Action item
What is needed is a copy of each line in the listing below that contains "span".

_ _ _ _ _

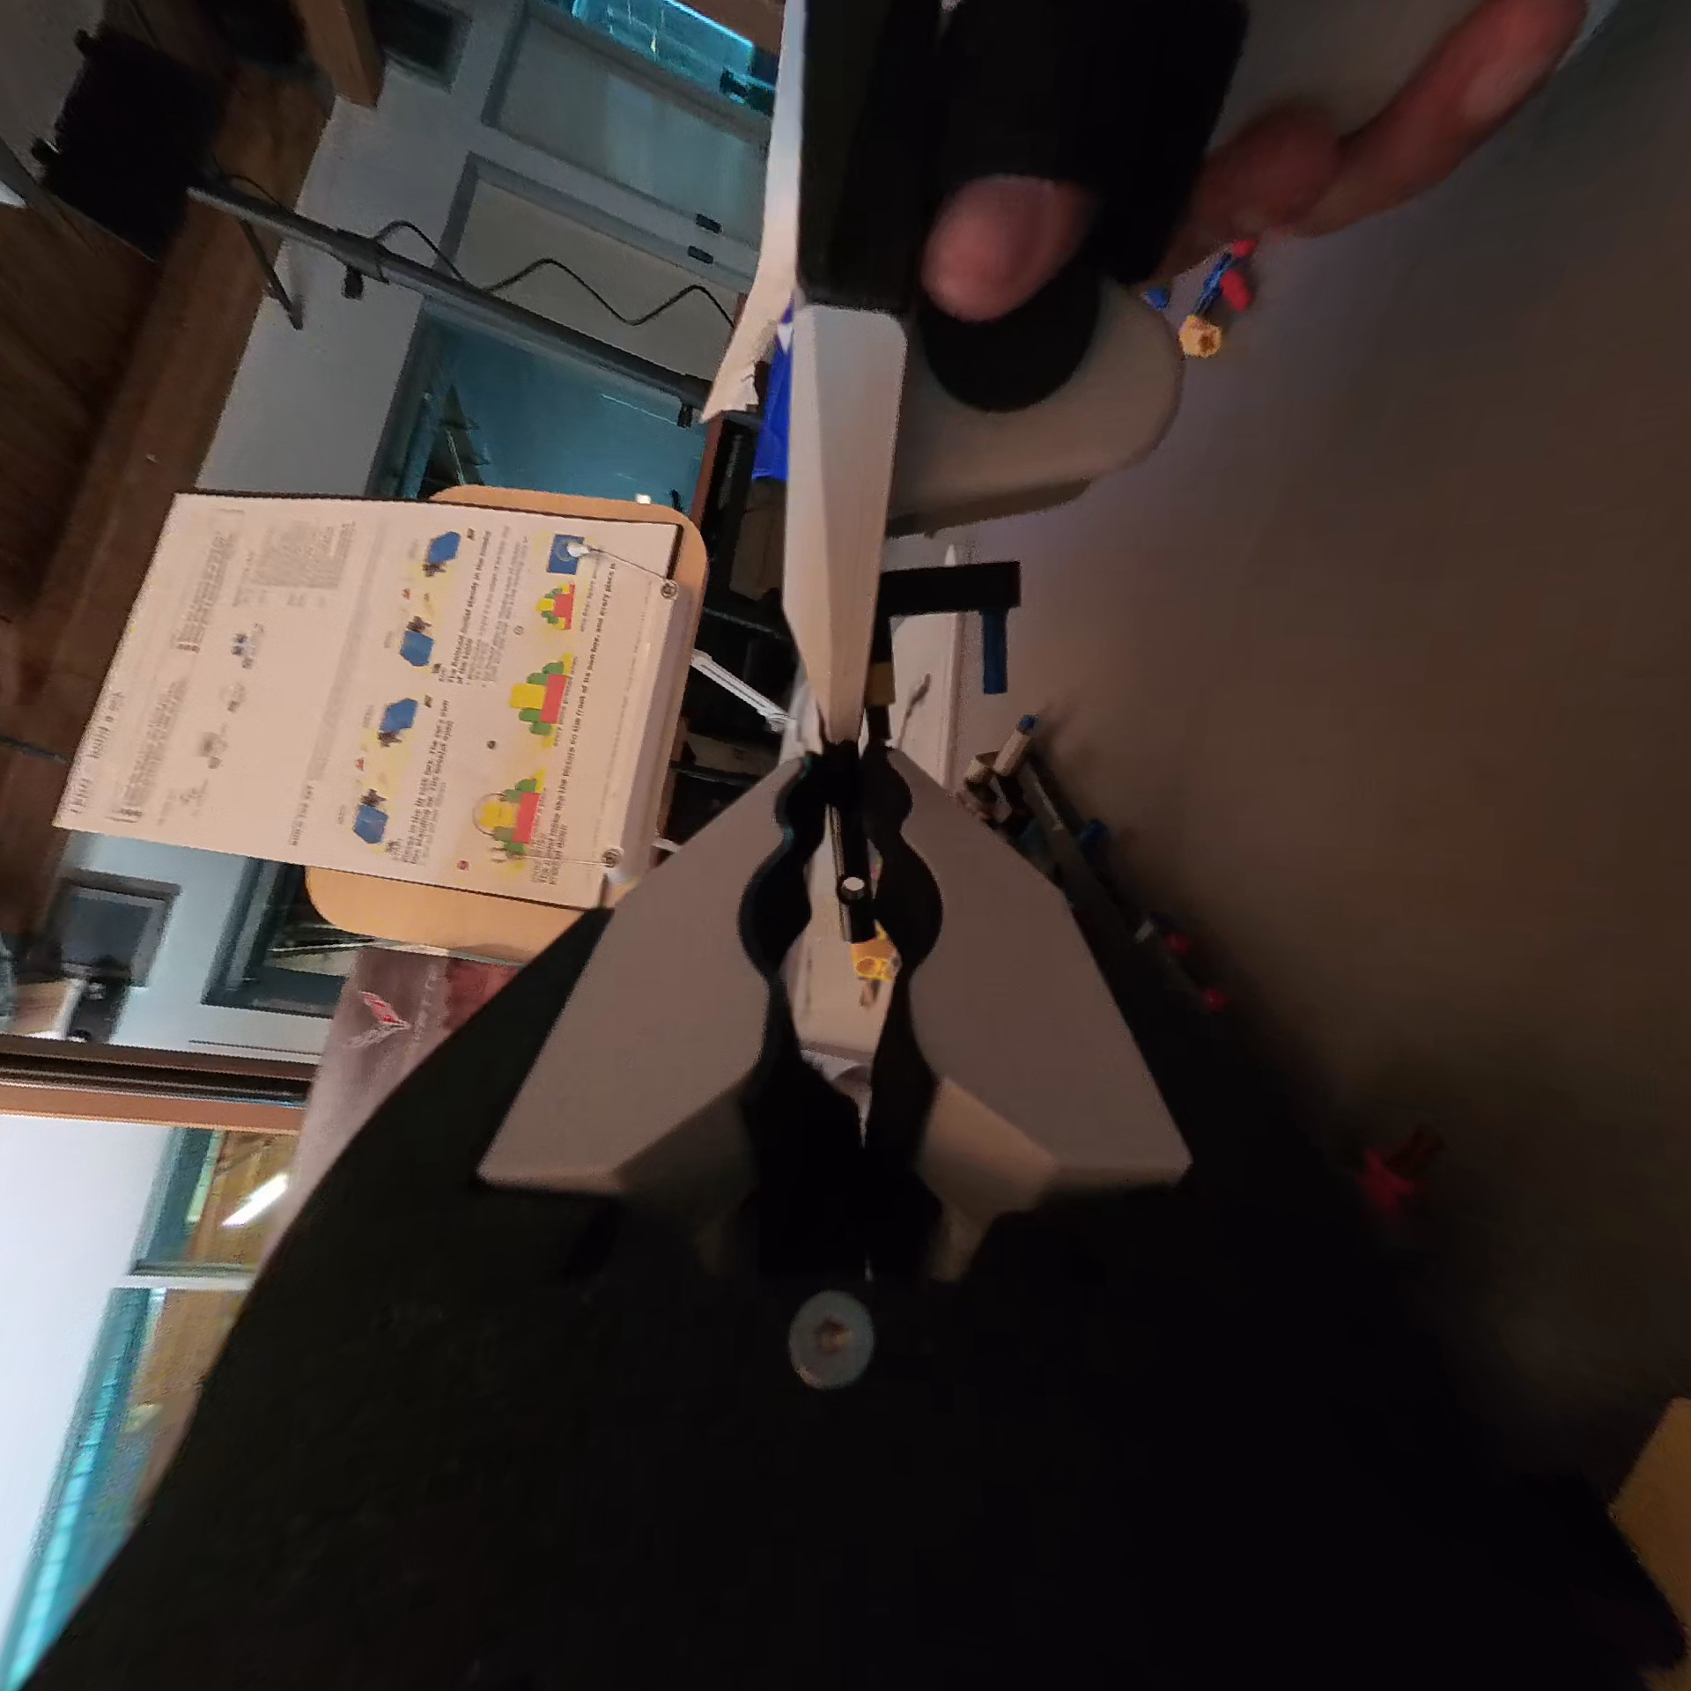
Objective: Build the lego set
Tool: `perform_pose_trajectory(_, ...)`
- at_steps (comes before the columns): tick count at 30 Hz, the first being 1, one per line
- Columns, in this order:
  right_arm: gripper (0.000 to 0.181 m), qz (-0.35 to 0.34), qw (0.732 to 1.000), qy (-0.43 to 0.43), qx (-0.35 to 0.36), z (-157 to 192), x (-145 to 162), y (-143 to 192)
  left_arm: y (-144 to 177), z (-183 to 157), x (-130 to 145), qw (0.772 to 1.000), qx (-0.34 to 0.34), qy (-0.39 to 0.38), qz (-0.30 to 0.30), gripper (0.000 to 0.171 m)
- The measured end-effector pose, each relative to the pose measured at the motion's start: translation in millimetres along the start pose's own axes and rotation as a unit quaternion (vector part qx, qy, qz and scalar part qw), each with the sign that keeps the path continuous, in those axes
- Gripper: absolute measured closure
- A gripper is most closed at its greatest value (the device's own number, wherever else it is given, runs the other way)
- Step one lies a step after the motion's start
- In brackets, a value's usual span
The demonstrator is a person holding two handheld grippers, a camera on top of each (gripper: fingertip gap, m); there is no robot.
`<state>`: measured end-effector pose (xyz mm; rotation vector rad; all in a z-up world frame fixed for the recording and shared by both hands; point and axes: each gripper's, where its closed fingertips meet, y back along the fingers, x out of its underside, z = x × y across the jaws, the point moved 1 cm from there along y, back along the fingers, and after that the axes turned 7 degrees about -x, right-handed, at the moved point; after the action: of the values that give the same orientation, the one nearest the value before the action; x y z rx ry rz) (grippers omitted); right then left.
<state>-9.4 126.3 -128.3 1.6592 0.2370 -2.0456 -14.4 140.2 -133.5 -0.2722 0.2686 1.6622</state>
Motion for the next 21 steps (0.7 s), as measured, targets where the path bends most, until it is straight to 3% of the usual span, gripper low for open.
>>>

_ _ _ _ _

Task output
- In brackets, a value's usual span
Motion for the next 21 steps (0.7 s), as measured, targets where the path bends most, until it is straight to 3% of the usual span, gripper low for open.

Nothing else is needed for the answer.